Pacheco, M., Gendron, B., Lurkin, V., Sharif Azadeh, S., and Gendron, B.

Lagrangian relaxation for the demand-based benefit maximization problem

Speaker: Pacheco Meritxell

Workshop on Discrete Choice Models 2018, EPFL

June 22, 2018

The integration of discrete choice models in Mixed Integer Linear Programming (MILP) models provides a better understanding of customers' preferences to operators while planning for their systems. However, the formulations associated with the choice models are highly nonlinear and non convex. In order to overcome this limitation, we propose a linear formulation of a general discrete choice model that can be embedded in any MILP model by relying on simulation. We characterize a demand-based benefit maximization problem to illustrate the use of this approach.

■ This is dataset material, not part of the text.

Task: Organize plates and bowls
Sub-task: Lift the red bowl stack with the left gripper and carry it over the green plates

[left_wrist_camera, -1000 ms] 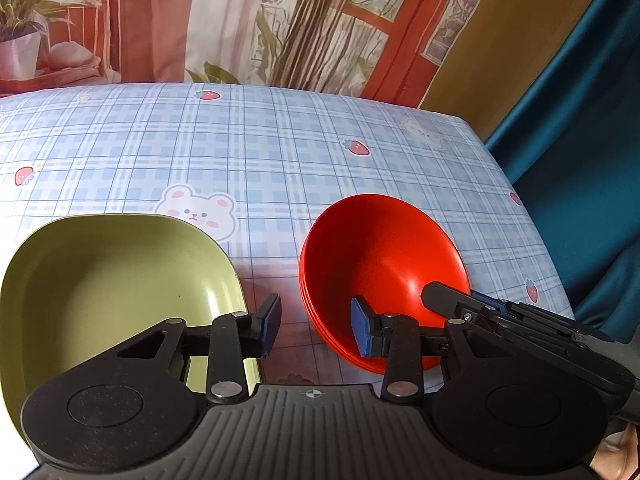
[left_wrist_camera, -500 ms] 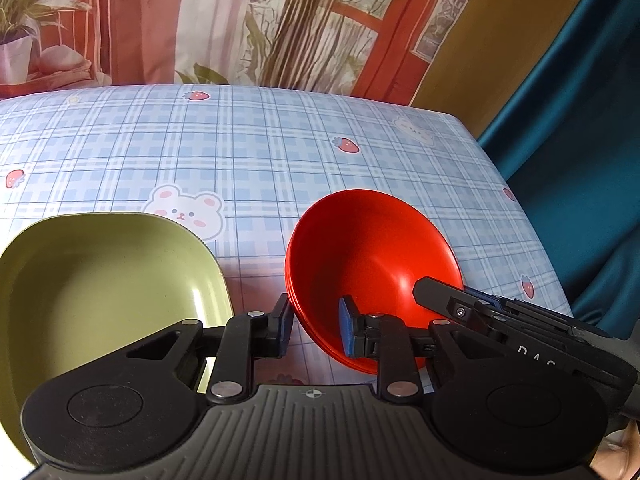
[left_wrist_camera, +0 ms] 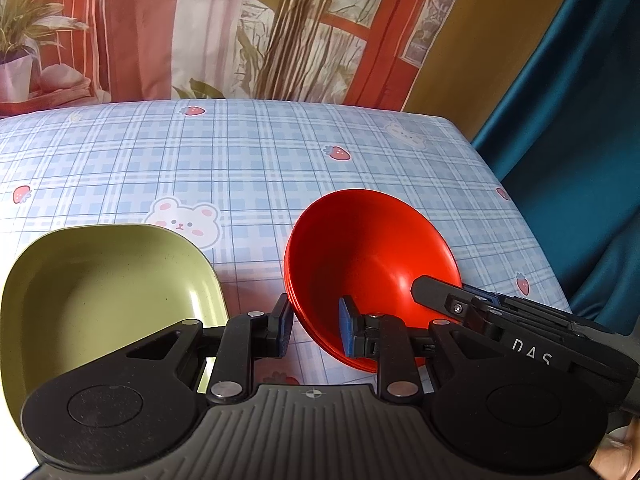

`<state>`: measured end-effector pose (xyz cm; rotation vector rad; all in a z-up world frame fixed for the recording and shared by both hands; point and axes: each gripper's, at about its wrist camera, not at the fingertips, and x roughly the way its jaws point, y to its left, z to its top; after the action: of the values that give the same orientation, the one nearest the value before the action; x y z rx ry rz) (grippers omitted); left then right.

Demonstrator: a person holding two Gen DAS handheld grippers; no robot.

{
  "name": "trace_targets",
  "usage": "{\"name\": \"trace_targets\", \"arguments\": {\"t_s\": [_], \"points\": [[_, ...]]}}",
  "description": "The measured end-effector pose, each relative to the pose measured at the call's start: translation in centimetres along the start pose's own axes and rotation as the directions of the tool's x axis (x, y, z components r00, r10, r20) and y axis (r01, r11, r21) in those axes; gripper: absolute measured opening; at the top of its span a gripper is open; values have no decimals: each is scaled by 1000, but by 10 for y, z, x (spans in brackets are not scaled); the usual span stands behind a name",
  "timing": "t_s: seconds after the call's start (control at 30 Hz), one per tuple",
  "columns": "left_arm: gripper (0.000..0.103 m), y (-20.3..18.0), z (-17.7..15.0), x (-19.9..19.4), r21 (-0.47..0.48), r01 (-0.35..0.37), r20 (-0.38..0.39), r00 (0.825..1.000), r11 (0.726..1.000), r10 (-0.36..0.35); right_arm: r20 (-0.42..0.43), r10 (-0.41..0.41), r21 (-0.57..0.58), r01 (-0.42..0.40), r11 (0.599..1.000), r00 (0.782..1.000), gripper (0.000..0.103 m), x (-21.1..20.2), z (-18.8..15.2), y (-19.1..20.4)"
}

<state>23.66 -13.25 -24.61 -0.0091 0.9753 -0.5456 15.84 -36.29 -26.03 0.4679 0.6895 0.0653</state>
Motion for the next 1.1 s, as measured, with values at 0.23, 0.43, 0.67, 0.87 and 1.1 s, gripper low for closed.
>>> {"name": "trace_targets", "arguments": {"t_s": [0.23, 0.43, 0.67, 0.87, 1.1], "points": [[26, -2, -1, -4, 12, 0, 6, 1000, 1000, 0, 7, -2, -4, 2, 1000, 1000, 17, -5, 1, 2], [26, -3, -1, -12, 21, -1, 19, 1000, 1000, 1, 18, -1, -13, 1, 1000, 1000, 18, -11, 3, 6], [26, 0, -1, -26, 19, 4, 49, 999, 1000, -5, 35, -2, -36, 3, 999, 999, 17, -20, 7, 18], [26, 3, -2, -41, 10, 10, 77, 997, 1000, -10, 45, -1, -60, 3, 998, 999, 17, -28, 11, 32], [26, 10, -9, -59, -6, 6, 103, 995, 1000, -5, 44, 8, -83, -4, 997, 999, 18, -31, 9, 50]]}}
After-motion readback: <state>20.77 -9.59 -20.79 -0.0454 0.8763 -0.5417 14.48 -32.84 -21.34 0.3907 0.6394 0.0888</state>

Despite the clear advantages of this integration, the size of the resulting formulation is high, which makes it computationally expensive. We consider Lagrangian relaxation to decompose the demand-based benefit maximization problem by taking advantage of the underlying structure of the model, i.e., by considering the two dimensions along which it is possible to decompose the formulation: the customers and the draws from the simulation. Indeed, the former aim at maximizing their own utility whereas the latter represent an independent behavioral scenario. In both cases, all customers and draws are coupled in the objective function, and customers are also linked via the capacity constraints, preventing a direct decomposition of the model.